* EXERCISE DATA *
=-=-=

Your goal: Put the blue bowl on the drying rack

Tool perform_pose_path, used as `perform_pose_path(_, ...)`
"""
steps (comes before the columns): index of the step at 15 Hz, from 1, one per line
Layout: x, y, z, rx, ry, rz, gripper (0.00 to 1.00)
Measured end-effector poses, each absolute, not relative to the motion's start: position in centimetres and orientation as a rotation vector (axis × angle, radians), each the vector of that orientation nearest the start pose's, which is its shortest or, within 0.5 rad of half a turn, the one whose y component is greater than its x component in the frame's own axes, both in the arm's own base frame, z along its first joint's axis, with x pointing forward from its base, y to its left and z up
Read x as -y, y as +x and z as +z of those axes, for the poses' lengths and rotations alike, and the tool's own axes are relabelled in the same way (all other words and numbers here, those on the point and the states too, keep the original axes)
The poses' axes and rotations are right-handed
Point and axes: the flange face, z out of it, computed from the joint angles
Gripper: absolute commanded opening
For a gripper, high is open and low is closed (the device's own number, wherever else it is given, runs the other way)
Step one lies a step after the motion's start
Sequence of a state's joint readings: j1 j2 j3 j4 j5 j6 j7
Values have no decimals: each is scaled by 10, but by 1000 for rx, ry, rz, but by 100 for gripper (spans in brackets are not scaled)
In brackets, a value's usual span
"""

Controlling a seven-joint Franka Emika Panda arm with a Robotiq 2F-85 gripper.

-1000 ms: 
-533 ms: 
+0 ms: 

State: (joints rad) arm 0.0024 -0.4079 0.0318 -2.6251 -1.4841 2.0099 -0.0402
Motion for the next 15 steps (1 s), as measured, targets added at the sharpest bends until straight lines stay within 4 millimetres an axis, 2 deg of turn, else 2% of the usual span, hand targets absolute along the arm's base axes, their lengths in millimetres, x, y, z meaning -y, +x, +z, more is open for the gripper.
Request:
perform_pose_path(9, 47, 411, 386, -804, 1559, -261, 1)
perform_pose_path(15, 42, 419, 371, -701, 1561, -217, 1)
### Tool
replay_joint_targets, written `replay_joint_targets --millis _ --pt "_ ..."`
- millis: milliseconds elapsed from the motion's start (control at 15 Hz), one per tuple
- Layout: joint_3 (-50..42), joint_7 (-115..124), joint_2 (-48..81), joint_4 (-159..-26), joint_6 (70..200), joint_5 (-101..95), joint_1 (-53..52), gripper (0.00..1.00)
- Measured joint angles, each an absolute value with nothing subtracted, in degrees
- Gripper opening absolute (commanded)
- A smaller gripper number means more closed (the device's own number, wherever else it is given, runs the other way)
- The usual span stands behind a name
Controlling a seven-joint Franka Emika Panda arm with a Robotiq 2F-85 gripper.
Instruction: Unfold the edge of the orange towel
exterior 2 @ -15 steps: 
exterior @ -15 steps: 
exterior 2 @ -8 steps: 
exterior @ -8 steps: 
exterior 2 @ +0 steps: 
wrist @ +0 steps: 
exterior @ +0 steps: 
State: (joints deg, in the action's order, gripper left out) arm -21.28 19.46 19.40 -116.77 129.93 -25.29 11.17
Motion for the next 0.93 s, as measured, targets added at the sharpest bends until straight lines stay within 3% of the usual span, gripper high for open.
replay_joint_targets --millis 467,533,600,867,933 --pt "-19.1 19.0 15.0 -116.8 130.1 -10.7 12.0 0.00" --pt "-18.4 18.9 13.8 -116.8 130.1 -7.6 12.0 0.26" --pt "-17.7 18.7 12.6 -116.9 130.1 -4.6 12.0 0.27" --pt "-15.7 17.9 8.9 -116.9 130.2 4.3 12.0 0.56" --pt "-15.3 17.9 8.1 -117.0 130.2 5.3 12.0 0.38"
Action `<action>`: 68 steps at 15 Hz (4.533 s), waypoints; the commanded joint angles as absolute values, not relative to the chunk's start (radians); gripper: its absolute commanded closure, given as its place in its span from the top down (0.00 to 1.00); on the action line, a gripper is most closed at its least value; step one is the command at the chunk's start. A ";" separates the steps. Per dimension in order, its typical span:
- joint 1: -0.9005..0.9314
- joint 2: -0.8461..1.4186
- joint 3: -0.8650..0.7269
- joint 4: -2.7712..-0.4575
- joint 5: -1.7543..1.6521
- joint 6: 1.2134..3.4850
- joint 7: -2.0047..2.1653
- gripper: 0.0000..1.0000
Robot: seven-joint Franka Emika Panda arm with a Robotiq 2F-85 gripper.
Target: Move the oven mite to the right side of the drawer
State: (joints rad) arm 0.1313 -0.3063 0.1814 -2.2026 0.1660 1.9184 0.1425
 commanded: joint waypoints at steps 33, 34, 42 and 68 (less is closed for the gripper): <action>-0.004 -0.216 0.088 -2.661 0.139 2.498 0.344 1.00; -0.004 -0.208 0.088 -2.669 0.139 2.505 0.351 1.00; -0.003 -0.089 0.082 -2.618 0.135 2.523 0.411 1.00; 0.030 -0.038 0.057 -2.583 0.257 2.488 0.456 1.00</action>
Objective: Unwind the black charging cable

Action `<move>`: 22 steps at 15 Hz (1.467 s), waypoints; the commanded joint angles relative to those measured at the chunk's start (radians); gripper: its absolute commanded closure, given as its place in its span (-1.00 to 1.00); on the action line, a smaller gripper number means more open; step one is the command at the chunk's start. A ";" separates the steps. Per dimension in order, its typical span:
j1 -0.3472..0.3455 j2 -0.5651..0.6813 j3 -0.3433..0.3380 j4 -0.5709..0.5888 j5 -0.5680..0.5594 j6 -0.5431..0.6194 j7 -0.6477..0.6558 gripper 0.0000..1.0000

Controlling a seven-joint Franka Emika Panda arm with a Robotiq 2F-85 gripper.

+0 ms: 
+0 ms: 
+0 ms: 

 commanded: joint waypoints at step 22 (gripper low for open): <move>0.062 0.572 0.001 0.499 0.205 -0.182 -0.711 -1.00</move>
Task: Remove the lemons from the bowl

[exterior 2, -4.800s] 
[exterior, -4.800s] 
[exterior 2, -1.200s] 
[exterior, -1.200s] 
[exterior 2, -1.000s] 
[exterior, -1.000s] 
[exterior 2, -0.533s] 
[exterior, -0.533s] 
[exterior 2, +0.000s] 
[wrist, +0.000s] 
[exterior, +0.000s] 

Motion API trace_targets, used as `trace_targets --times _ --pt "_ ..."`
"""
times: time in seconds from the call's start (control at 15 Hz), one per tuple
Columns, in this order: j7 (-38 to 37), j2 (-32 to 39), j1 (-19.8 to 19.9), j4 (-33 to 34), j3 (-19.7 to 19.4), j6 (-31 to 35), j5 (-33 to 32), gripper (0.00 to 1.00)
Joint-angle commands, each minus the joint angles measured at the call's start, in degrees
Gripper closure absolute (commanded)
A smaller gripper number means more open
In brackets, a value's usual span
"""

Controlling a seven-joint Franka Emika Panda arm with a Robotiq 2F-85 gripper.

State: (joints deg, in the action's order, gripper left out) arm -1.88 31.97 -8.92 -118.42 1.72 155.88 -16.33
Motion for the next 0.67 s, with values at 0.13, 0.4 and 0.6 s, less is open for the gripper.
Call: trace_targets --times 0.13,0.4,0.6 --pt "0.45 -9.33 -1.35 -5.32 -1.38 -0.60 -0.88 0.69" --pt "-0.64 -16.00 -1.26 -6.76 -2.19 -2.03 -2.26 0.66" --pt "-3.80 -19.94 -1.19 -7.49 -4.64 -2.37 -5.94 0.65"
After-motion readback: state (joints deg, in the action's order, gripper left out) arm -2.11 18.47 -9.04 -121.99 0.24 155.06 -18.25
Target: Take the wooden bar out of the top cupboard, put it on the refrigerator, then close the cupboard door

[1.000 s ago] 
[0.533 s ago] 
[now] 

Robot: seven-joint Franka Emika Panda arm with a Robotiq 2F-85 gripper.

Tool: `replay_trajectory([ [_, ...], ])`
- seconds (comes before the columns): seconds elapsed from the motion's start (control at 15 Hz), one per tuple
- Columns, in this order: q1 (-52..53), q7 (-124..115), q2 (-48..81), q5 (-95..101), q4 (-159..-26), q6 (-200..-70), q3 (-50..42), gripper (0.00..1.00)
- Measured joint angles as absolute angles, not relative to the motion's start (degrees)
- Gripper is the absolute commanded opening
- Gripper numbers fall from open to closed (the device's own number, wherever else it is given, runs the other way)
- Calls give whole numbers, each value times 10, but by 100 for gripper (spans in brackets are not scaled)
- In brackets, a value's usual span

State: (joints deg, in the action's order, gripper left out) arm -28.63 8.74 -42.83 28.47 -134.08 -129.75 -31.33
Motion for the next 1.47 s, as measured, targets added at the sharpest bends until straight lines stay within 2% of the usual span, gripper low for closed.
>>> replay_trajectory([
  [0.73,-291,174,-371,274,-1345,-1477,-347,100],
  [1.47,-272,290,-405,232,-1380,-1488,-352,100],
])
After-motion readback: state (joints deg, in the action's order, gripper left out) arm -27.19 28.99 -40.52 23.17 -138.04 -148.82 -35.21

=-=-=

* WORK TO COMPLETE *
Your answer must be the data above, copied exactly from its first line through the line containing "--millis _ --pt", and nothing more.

* EXPECTED ANSWER *
Your goal: Put the blue bowl on the drying rack

Tool perform_pose_path, used as `perform_pose_path(_, ...)`
"""
steps (comes before the columns): index of the step at 15 Hz, from 1, one per line
Layout: x, y, z, rx, ry, rz, gripper (0.00 to 1.00)
Measured end-effector poses, each absolute, not relative to the motion's start: position in centimetres and orientation as a rotation vector (axis × angle, radians), each the vector of that orientation nearest the start pose's, which is its shortest or, within 0.5 rad of half a turn, the one whose y component is greater than its x component in the frame's own axes, both in the arm's own base frame, z along its first joint's axis, with x pointing forward from its base, y to its left and z up
Read x as -y, y as +x and z as +z of those axes, for the poses' lengths and rotations alike, and the tool's own axes are relabelled in the same way (all other words and numbers here, those on the point and the states too, keep the original axes)
The poses' axes and rotations are right-handed
Point and axes: the flange face, z out of it, computed from the joint angles
Gripper: absolute commanded opening
For a gripper, high is open and low is closed (the device's own number, wherever else it is given, runs the other way)
Step one lies a step after the motion's start
Sequence of a state's joint readings: j1 j2 j3 j4 j5 j6 j7
Values have no decimals: each is scaled by 10, but by 1000 for rx, ry, rz, but by 100 for gripper (spans in brackets are not scaled)
In brackets, a value's usual span
"""

Controlling a seven-joint Franka Emika Panda arm with a Robotiq 2F-85 gripper.

-1000 ms: 
-533 ms: 
+0 ms: 

State: (joints rad) arm 0.0024 -0.4079 0.0318 -2.6251 -1.4841 2.0099 -0.0402
Motion for the next 15 steps (1 s), as measured, targets added at the sharpest bends until straight lines stay within 4 millimetres an axis, 2 deg of turn, else 2% of the usual span, hand targets absolute along the arm's base axes, their lengths in millimetres, x, y, z meaning -y, +x, +z, more is open for the gripper.
Request:
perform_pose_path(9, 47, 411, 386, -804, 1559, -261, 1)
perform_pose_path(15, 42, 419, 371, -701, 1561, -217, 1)
### Tool
replay_joint_targets, written `replay_joint_targets --millis _ --pt "_ ..."`

That concludes the answer to this exercise.